Quirks & Quarks [1] is a Canadian weekly science news program heard over CBC Radio One.  Since 1975, it has been hosted by David Suzuki (1975-79), Jay Ingram (1979-91) and Bob McDonald (1992-now).  [2]

I’ve been a big fan of Quirks since the end of the 90’s.  Back then, the Internet was slow so I would actually tune in to Radio One at precisely the right time of the week to spend an hour listening to Bob’s fascinating interviews.  Nowadays, his program is part of my RSS news reader, and I download the interviews that might interest me to my Android phone.  Times have changed, but the program is still as good as it used to be.

About eight years ago, I noticed something new on Quirks web site: a link called “what is ogg“.  Following it, I learned that the new audio format offered by Quirks was:

“Ogg Vorbis, a new audio compression format [that] is roughly comparable to other formats used to store and play digital music, such as MP3, VQF, AAC, and other digital audio formats. It is different from these other formats because it is completely free, open, and unpatented.” [3]

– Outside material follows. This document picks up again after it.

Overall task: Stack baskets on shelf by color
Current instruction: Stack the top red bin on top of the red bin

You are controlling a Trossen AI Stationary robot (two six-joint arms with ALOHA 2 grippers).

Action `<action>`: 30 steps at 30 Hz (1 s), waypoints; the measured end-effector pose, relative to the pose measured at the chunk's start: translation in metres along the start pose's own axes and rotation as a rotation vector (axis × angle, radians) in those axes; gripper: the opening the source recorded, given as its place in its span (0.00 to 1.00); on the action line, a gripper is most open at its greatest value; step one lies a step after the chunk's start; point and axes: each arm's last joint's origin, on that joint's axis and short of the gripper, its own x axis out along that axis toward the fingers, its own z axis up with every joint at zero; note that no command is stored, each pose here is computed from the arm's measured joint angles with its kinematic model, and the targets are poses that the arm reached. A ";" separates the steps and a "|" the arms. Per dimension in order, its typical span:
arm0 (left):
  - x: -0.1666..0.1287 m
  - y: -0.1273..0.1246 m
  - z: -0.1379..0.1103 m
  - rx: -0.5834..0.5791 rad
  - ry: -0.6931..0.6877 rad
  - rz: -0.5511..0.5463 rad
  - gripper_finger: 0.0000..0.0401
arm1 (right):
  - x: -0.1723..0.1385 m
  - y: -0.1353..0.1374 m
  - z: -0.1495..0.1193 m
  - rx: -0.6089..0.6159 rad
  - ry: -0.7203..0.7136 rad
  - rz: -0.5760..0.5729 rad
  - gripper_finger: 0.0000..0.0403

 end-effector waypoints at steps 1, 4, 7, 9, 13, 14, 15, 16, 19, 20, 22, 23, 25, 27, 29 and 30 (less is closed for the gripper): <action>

That simple link, offering me to download an ogg file instead of an mp3, lead me to learn more about open formats [4] and the whole issue of patents in computing.

Unfortunately, since September of 2009, Quirks has dropped the ogg format.  Because I filter their website through my RSS reader, I only noticed that last week.  But when I asked them about it (on April 7), [5] they promptly replied:

“We stopped due to lack of use and lack of demand. Only a handful of people were using them – which did not justify the extra work involved.

Hope you will continue to listen to the program. Thanks for writing.”

I replied to them again on that day to explain the educational value that offering such a format provides, but I’m still waiting for an answer.

Here’s a quick break down of the audio formats that Quirks has offered over the years:

If, like me, you think that our national radio should lead by example and use Open Formats, write them a little note.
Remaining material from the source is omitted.